All that is wanted is a word-for-word retyping of the lines from the one containing "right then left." through the end of the material below.

▼

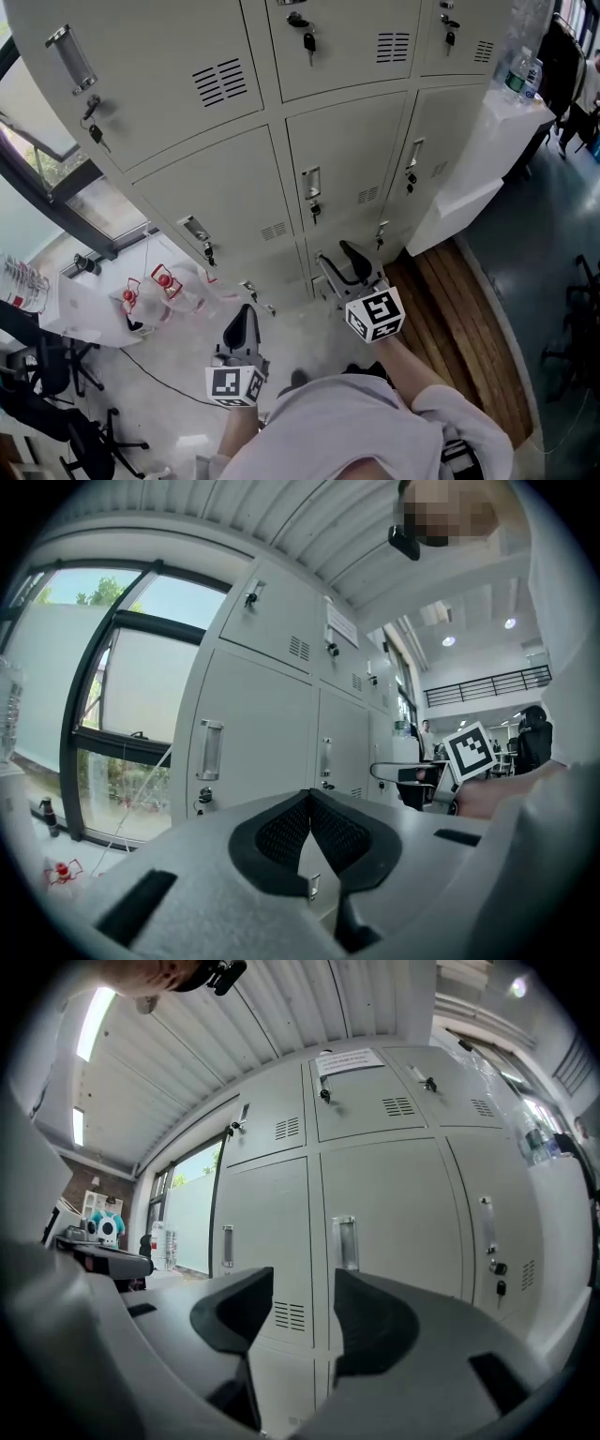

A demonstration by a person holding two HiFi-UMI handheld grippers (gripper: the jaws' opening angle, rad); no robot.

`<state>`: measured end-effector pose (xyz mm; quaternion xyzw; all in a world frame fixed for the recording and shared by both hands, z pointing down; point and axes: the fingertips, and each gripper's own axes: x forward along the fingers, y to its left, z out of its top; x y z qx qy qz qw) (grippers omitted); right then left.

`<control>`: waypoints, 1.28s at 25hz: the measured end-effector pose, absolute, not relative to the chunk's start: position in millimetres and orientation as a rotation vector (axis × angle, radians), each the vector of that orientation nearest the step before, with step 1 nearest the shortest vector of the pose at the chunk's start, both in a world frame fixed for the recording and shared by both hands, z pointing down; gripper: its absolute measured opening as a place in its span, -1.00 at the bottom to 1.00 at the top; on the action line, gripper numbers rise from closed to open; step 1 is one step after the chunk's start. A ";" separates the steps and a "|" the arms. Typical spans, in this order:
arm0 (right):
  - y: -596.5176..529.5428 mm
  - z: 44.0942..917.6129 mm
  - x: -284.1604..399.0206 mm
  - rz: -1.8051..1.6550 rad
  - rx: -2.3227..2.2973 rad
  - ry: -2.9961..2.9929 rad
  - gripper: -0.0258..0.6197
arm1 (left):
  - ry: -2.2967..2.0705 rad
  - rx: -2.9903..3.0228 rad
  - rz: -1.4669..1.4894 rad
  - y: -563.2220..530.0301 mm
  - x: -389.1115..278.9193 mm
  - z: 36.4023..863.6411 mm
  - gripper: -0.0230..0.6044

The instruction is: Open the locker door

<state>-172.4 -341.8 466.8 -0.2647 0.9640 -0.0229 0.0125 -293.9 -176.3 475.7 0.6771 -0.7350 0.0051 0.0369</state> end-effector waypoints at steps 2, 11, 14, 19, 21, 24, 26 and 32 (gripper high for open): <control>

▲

→ Task output
`<state>`: measured end-effector pose (xyz mm; quaternion xyzw; all in a world frame fixed for the recording and shared by both hands, z pointing down; point and axes: the fingertips, and each gripper's own axes: x forward along the fingers, y to its left, z out of its top; x y z qx qy qz qw) (grippers omitted); right then left.

`<control>`: waypoints, 1.28s at 25hz: the measured end-effector pose, absolute, not relative to the chunk's start: position in millimetres and orientation as a rotation vector (axis × angle, radians), each the vector of that orientation nearest the step before, with step 1 nearest the shortest vector of the pose at the chunk's start, both in a world frame fixed for the recording and shared by both hands, z pointing down; gripper: its absolute measured opening as a place in its span, -1.00 at the bottom to 1.00 at the top; on the action line, gripper numbers rise from closed to open; step 1 is one step after the chunk's start. A ";" separates the steps and a "|" the arms. Typical spans, in this order:
arm0 (right):
  - y: -596.5176..529.5428 mm
  - z: 44.0942..917.6129 mm
  - x: -284.1604..399.0206 mm
  - rz: -1.8051..1.6550 rad
  - rx: -2.3227..2.2973 rad
  - ry: -2.9961..2.9929 rad
  - gripper: -0.0258..0.6197
arm1 (left):
  - ry: -2.2967..2.0705 rad
  - rx: -2.9903..3.0228 rad
  - rz: -1.4669..1.4894 rad
  - y: -563.2220..530.0301 mm
  - x: -389.1115..278.9193 mm
  - z: 36.4023..863.6411 mm
  - gripper: -0.0230..0.6044

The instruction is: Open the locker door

<state>-172.4 -341.8 466.8 -0.2647 0.9640 -0.0229 0.0125 -293.9 -176.3 475.7 0.6771 -0.7350 0.0051 0.0369</state> end-effector waypoints at steps 2, 11, 14, 19, 21, 24, 26 and 32 (gripper high for open): <control>

The answer has been given, and the exercise is complete.